11 mars 2009
Comment produire une eau brute de qualité? En sensibilisant les agriculteurs aux techniques alternatives au désherbage chimique, avec des outils performants, comme la bineuse.
La terre bretonne n'a pas fini de recracher les hectolitres de pesticide qu'elle digère depuis des décennies. Citons, une molécule parmi d'autres, l'atrazine Dézéthil, interdite depuis 2003 et que l'on détecte pourtant toujours, à faibles doses, dans les sols de notre région. Un véritable casse-tête pour le Sivomeaq, le syndicat qui a pour mission de fournir de l'eau en quantité et qualité aux communes de Quimper et Ergué-Gabéric. Il porte certes ses efforts sur l'usine de traitement de Trohéïr, située sur le Steir, à Kerfeunteun. «Mais il y a aussi la partie préservation de la qualité de l'eau. Moins nous avons à la traiter, moins elle coûte cher. Notre objectif est d'avoir une eau de la meilleure qualité possible, notamment vis-à-vis des phytosanitaires», commente Nicolas Kergourlay.
«Diviser par trois le traitement chimique»
Dans ce but, le syndicat s'est rapproché de la Fédération départementale des coopératives d'utilisation du matériel agricole. Treize Cumas existent sur les neuf communes du bassin versant du Steir (20.000ha). Toutes ont été conviées à deux réunions d'information, les jours derniers, à Quéménéven et Guengat. Sept étaient représentées. Au coeur des échanges, la culture du maïs et les techniques alternatives au désherbage chimique. Habituellement, les agriculteurs pulvérisent deux fois: en «pré-levé» (avant que les mauvaises herbes ne poussent) puis en «post-levé». «Ils essaient de se garantir une parcelle propre, car la mauvaise herbe concurrence le maïs en eau», continue Nicolas Kergourlay, qui veut augmenter le recours au binage entre les rangs, permettant ainsi de limiter les pulvérisations au-dessus du seul rang de maïs. «Ce ciblage permet de diviser par trois le traitement chimique classique».

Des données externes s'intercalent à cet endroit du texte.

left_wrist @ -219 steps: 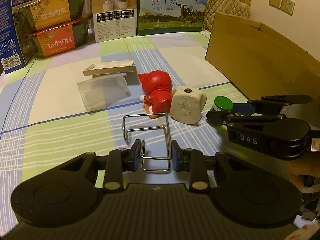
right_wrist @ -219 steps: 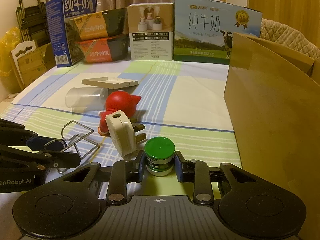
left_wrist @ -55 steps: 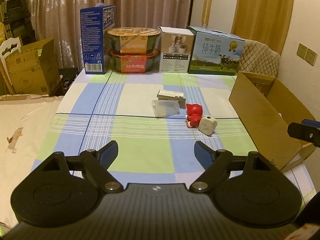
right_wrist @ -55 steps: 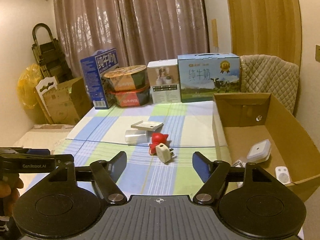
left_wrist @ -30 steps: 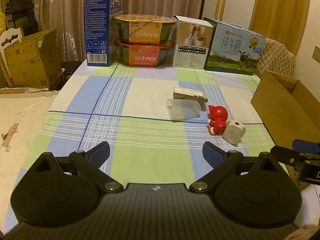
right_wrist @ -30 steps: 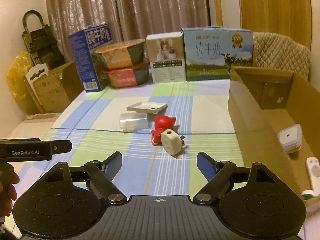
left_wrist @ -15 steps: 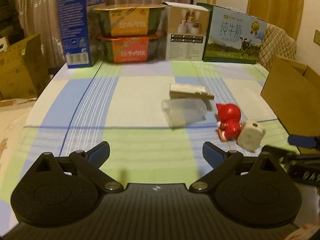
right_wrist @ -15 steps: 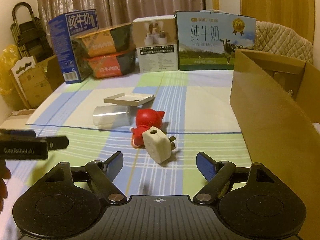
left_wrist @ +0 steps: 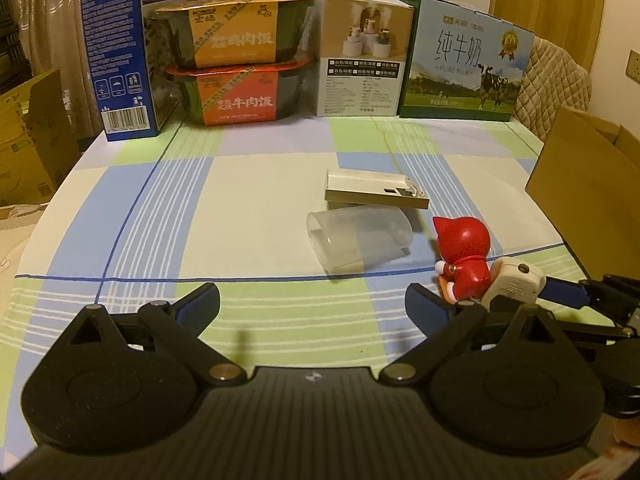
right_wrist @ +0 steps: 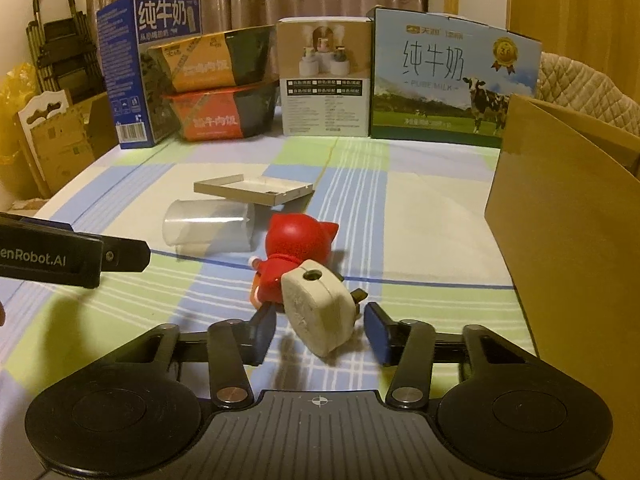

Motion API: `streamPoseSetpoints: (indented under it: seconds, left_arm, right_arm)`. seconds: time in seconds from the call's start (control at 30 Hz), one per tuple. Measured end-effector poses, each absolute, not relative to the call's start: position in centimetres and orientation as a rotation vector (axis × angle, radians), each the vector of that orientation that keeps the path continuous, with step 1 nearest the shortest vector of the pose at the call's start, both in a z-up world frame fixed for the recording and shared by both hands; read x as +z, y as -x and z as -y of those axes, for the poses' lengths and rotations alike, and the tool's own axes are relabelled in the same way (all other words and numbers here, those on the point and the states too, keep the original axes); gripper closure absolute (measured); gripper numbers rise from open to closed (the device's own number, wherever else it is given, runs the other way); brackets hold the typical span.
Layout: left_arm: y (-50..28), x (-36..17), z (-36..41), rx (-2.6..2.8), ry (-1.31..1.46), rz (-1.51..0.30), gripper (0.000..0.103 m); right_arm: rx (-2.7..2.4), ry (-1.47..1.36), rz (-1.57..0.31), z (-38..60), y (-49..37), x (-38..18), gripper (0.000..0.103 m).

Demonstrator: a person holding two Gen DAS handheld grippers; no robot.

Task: Organize rigid objects
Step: 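Grasp the white plug charger with the right tool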

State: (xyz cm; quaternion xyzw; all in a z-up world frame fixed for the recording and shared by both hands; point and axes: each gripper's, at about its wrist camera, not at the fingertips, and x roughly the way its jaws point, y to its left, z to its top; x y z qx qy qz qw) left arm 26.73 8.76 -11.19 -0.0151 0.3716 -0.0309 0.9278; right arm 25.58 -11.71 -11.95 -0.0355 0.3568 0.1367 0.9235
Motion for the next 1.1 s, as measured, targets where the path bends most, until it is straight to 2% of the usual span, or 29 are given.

340 agriculteurs concernés
Reste que cette fameuse bineuse nécessite un investissement de 15.000 EUR HT. D'où l'intérêt d'appartenir à une Cuma, pour diviser les coûts. À l'heure actuelle, seule celle de Briec est équipée d'une bineuse performante, qu'elle est prête à louer à d'autres. Pour accompagner la démarche, le Sivomeaq propose une aide à l'expérimentation: grâce à un budget de 7.000 EUR, il financera les hectares binés. «Les craintes des agriculteurs, ce sont les parcelles pentues ou caillouteuses. Mais dans toutes les exploitations, je suis sûr qu'il y a au moins une parcelle de maïs de deux-trois hectares suffisamment plate et sans cailloux», finit Nicolas Kergourlay, qui espère des retombées pour 2010-2011. Trois cent quarante agriculteurs sont installés sur le bassin versant.